See, I came for the inclusivity but I stayed for the science. Each chapter here was a revelation. Like, I think I have a reasonably good level of sexual education—certainly more than, alas, your average American, and probably more than most Canadian chicky boos too. But Davidson has done her research, oh my. First with the social science—stats upon studies of information about who’s doing it, at what age, or why we’re not doing it. A lot of this connects with things I’ve read in other books, like The Burnout Generation or treatises on climate change. Then with the biology: how ovulation, fertilization, and implantation actually happens. There’s also a lot of information on the expense of having a kid, a chapter that is very US-focused and reminds me of how important it is to stop Doug Ford from privatizing our Canadian healthcare system.

If you have a question about having kids, the answer is probably in this book.

There’s also a whole section dedicated to not having kids! I would have liked to see a little more time spent on reproductive rights and abortion rights—the book includes testimonials from some people who have had abortions, and Davidson does mention that women (we do not have much data for other genders who can become pregnant) who delay having children tend to be more successful and satisfied in other areas of their lives. However, given the political climate around abortion access in the US right now, I wish this book had been louder in pushing for a conversation around why protecting abortion access is important.

Our society puts a lot of pressure on us—especially women—to have kids. (My bestie and I did a whole podcast episode about this.) As Davidson remarks early in the book, we are expected to justify a decision not to have children, yet we seldom, if ever, ask people why they have children. And whatever your stance on our evolutionary duty to pass on our genes, the fact remains that many people for a variety of reasons cannot have kids, cannot even be parents to adopted kids, no matter how much they might want to. On the flip side, many people who think they will never have kids end up becoming parents through one turn of events or another.

This was what stuck with me the most from this book: the sheer unpredictability of life. The fact that we cannot have it all. As always, I come back to My Real Children, by Jo Walton, which follows one woman across two parallel lives. We can’t have kids and also not have kids, and as much as we try to steer our lives, nudge them along certain trajectories, external events will always shape those paths as well.

Oh yeah, this book gave me the philosophical feels, big time.

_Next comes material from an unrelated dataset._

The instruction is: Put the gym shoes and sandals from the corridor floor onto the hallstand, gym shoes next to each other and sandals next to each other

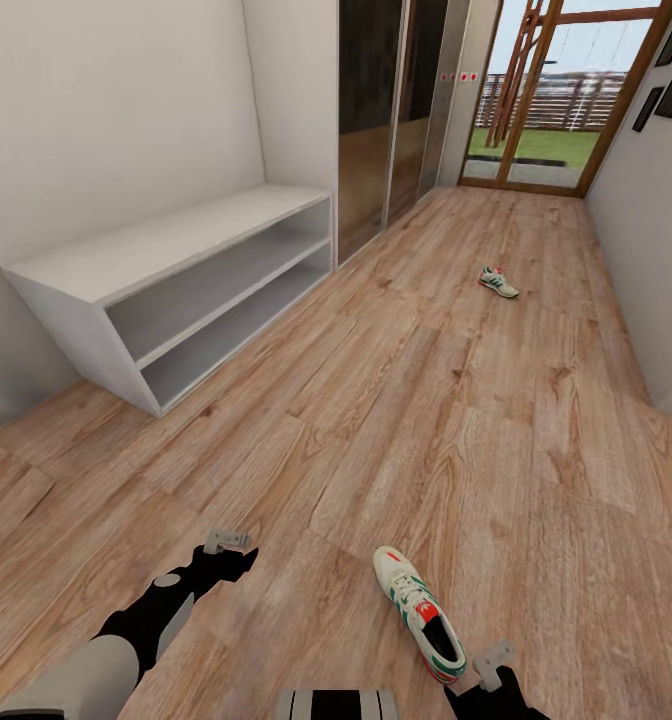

So When Are You Having Kids? is a fusion of fact and testimonial: each is powerful on its own, but the combination of the two makes this book extremely satisfying. As much as I learned a lot from the science, I also just enjoyed hearing all the varied stories from the voices that Davidson includes. This is a book I would recommend to anyone starting their journey into adulthood, anyone considering having kids—or not having them—and especially couples pondering if they want to become parents together. This is a book that will spark conversations, pose hard questions, offer advice on finding the answers to those questions, and help you become more prepared to navigate a world that insists it knows what you should want.